While most of his co-stars have gone on
to considerably bigger films with varying degrees of success,
McKidd has been quietly amassing a solidly impressive body of
work in lower-budget productions. After Small Faces, Hideous
Kinky and this year's British sleeper hit Dog Soldiers, everyone
wants to talk to the big lad from Elgin. The producers of the
next Lara Croft movie have been trying to set-up a meeting but
McKidd's six-day-a-week schedule for this movie has precluded
it.
"There are elements of my character
Frankie in Richard," says McKidd, "but the last thing
I want it to become is an impersonation of Richard Jobson. But
I've used Richard as a real tool because he knows this film and
the life that it deals with inside out.
"He's been willing to give me anecdotes
that have enabled me to get under the skin of the character,
which is a resource you don't normally have."
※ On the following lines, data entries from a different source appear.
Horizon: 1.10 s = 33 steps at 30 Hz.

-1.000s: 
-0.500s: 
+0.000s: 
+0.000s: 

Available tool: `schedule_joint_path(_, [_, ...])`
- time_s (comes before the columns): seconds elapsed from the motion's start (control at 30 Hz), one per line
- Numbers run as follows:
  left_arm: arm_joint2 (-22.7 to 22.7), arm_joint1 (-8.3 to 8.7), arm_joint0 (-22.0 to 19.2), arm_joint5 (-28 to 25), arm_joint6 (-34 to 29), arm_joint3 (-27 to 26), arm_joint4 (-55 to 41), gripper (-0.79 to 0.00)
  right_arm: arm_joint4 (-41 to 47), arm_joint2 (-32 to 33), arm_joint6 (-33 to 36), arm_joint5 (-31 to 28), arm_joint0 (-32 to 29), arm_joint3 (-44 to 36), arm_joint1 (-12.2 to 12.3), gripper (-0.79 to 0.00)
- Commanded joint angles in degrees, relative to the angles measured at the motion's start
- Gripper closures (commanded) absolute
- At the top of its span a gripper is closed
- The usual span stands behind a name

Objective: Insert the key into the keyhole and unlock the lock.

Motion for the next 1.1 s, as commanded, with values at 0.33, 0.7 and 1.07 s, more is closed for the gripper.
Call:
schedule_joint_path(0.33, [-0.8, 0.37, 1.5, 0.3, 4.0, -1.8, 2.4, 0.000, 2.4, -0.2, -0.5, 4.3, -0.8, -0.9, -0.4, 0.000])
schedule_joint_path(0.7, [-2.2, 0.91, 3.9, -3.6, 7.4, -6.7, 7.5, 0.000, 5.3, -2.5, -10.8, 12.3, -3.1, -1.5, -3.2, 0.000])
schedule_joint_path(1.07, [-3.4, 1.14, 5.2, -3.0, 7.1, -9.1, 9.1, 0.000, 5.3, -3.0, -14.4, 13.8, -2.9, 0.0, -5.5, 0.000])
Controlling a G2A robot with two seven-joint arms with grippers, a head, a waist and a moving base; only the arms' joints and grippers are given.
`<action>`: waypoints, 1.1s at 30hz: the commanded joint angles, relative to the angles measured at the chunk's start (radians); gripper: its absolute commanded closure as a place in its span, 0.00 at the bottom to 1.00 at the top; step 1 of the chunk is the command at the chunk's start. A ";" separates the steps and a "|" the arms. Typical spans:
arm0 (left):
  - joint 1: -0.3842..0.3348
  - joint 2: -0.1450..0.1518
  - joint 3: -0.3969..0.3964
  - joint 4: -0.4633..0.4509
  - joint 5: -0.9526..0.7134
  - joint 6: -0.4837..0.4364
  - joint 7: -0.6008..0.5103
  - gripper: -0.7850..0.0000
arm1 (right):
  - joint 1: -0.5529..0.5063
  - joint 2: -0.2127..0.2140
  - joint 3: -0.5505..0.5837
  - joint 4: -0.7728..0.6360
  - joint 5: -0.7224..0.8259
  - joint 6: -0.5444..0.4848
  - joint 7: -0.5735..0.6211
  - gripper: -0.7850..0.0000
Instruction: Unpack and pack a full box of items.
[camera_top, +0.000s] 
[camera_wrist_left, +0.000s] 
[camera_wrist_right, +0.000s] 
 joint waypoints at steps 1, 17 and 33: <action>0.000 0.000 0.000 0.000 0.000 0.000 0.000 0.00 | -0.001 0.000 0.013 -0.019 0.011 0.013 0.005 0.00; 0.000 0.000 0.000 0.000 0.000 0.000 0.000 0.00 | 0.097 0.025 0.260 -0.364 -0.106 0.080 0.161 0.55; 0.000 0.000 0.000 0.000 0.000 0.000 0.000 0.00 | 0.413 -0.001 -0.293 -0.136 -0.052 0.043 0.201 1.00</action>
And in a world where if you haven't made
your first hit movie by the time you're 20 you're considered
an underachiever, Jobson is confident that he can bring the benefit
of experience to the project.
"This is my fourth film as a producer
and I've been writing about film for the last 20 years, so I've
been in and around it every which way for a long, long time,"
he says. "I take your point about a lot of directors being
19 these days but a lot of the time that shows in the work. What
I'm trying to do is a little more experimental and I know the
characters inside out."
But for a man telling the story of another
trying to outrun his past, Jobson's keeps catching up with him.
At a cast and crew party at The Edinburgh College Of Art some
wag brought a karaoke machine fully equipped with a backing
track for the Skids' Into The Valley. Jobson, back on his home
turf, couldn't resist.
"It was one of the most bizarre moments
of post-modernism I've ever seen," recalls Hamish McAlpine.
"Here was Richard singing along to this track that he had
originally recorded over 20 years ago. And it was, without doubt,
the worst version of Into The Valley I've ever heard."
Recapturing the past is never easy.
16 Years Of Alcohol is still shooting in
Edinburgh, it is scheduled for release next year.